Pay attention, please pay attention!!!!

It's the "He did it, she did it, they did it" mentality. Finger pointing and blame are the games most frequently played. Even when caught with hands in the cookie jar, accountability is more of the "I'm sorry I got caught" variety than "I was reckless and will make amends" version.

Patterns are behaviors that repeat and repeat and repeat. We all have them. Some help, like learning to brush your teeth. You don't want to have to figure out the process each morning and night. Just pick up the manual or electric device, add the toothpaste and scrub away. Once learned, it's a good pattern to remember.

On the other hand, it's best to have alternate routes to get to work, just in case. One way may be quicker, until there is road work. If we are so married to that route, so locked in that same old, same old, way of reacting, it could be a bummer with lots of stops and starts and being late for meetings; so, better to break the pattern and find a new way.

Then it gets more complex; like patterns surrounding behaviors that have us constantly searching for safety and security. Take hoarding, for example: a pattern of saying "If I share with you there is not enough for me". That fear of not having, of starving is deeply embedded in the older parts of the brain that want us to protect what we have at any cost.

An iteration of hoarding, one that has become a way of life in our world, is greed. Have you ever stopped and asked yourself "How much is enough"? How many pair of shoes is enough? How much food is enough? How many cars make us secure and happy?

If we are to learn from our leaders we are presently in a sorry state. Some of the leaders in the headlines these days can be labeled as reckless. Reckless, is all about unthinking disregard for consequences; like, drilling for oil without much thought to back-up plans if something goes amok.

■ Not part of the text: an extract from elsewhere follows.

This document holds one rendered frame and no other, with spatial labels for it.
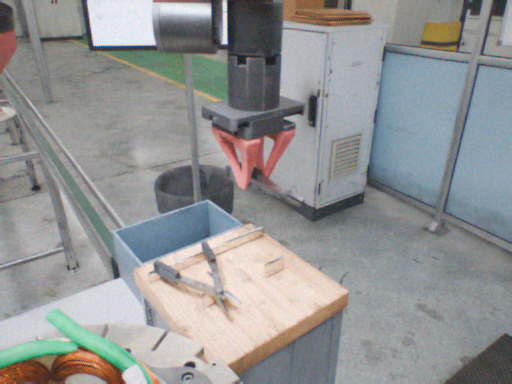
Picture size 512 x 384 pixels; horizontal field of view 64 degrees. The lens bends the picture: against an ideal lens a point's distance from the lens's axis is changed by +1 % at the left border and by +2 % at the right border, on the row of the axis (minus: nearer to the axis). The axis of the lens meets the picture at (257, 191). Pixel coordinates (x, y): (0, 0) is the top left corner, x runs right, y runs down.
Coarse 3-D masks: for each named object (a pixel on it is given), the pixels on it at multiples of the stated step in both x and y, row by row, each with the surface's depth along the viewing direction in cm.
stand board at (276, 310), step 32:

Others are feckless, as in feeble or ineffective in assuming responsibility; weak and meek responses, hand wringing and deer in the headlight ambiguous, non -answers to tough questions.

Okay, so what is missing?

We have been looking for answers to leadership in all the wrong places! Even though billions of dollars have been spent on leadership development programs, there has been little to no emphasis on how we connect as a system. This is critical work for twenty-first-century leaders.

Advanced emotional and social intelligence requires a strong comprehension of the workings of the interactive world of relationships and systems thinking. Being "pattern aware" is an important component of mature leadership.

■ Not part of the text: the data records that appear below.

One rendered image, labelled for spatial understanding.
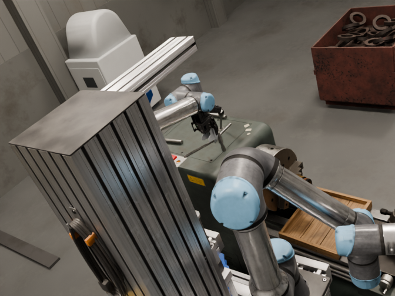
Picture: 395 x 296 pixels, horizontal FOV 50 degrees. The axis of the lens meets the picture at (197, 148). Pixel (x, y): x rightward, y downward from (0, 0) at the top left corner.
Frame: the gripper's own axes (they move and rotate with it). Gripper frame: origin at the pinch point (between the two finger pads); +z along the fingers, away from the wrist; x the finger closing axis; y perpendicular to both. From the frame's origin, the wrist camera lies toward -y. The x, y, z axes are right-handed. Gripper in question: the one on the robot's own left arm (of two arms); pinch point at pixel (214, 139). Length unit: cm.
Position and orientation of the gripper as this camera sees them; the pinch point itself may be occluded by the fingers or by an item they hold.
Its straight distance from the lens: 203.3
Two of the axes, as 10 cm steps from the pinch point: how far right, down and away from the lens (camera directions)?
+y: -6.3, 5.8, -5.2
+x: 7.2, 1.7, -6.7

In "Don't Bring It to Work" there is a call to action to look at where our patterns started. The three areas that need our personal and professional attention include:

*Family: Original organization we all joined

*Culture: Place that determines the acceptable norms

*Crises: Sudden situations that cause 'hardening of the emotions'

Leaders who do not have a strong understanding of patterns nor grasp the ways the world is connected are useless. They are stuck in the immature world of likes and dislikes, hurts and disappointments that all have to do with "me" and "not me". It's time we all get out of the sandbox of childish responses of blame and shame and face the powerful fact that we are all connected and no one wins unless we all do.

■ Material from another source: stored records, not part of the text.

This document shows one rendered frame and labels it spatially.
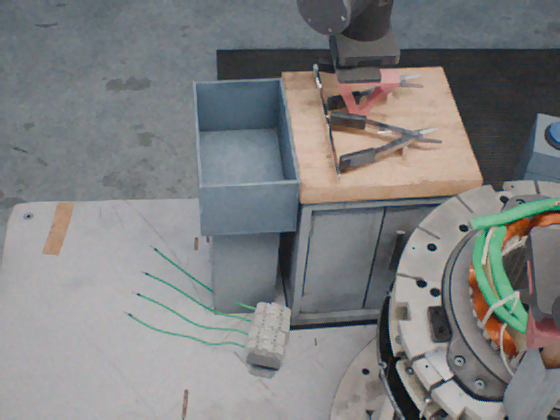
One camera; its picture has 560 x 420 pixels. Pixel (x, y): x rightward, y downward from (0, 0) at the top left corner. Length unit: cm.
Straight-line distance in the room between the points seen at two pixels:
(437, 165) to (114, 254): 49
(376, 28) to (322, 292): 35
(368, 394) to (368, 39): 43
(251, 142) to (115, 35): 181
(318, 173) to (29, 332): 46
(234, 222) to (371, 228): 16
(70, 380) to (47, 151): 143
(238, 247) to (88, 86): 168
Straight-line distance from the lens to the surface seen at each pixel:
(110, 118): 251
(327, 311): 109
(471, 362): 74
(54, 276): 118
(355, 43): 88
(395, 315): 80
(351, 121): 92
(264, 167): 100
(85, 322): 113
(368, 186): 89
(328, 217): 93
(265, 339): 105
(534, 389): 67
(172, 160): 237
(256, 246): 100
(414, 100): 99
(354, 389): 105
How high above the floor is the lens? 172
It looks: 50 degrees down
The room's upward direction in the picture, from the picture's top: 5 degrees clockwise

That does not mean we stand around, singing "Kumbaya" and patting each other on the back. It means we begin to take real ownership of our actions and the interface of the reactions of others.

It is time to look at the patterns we keep repeating, the questions we don't bother asking, the need to cut corners to save a buck, the pressure to keep stockholders happy at all costs, the fear that keeps us from speaking out when we know there is a better way.

When we learn to break the cycle of pattern repetition, we can discard the burdensome baggage of past family, culture, and crises situations that have kept us frozen.

It is time to make systems thinking the foundation for leadership education. There is a need for all of us to begin to connect the dots of how our actions, our interactions, create long term consequences and think through what we are doing with more emphasis on how what is up river impacts what is down river, otherwise leadership training simply brings more useless leaders to the front.

It's about you, it's about me, and it's about time.


ABOUT THE AUTHOR: SYLVIA LAFAIR
Dr. Sylvia Lafair, Author, Leadership Educator, Executive Coach for over 30 years is an authority on leadership and workplace relationships. She is President of Creative Energy Options, Inc. Visit www.ceoptions.com and www.sylvialafair.com .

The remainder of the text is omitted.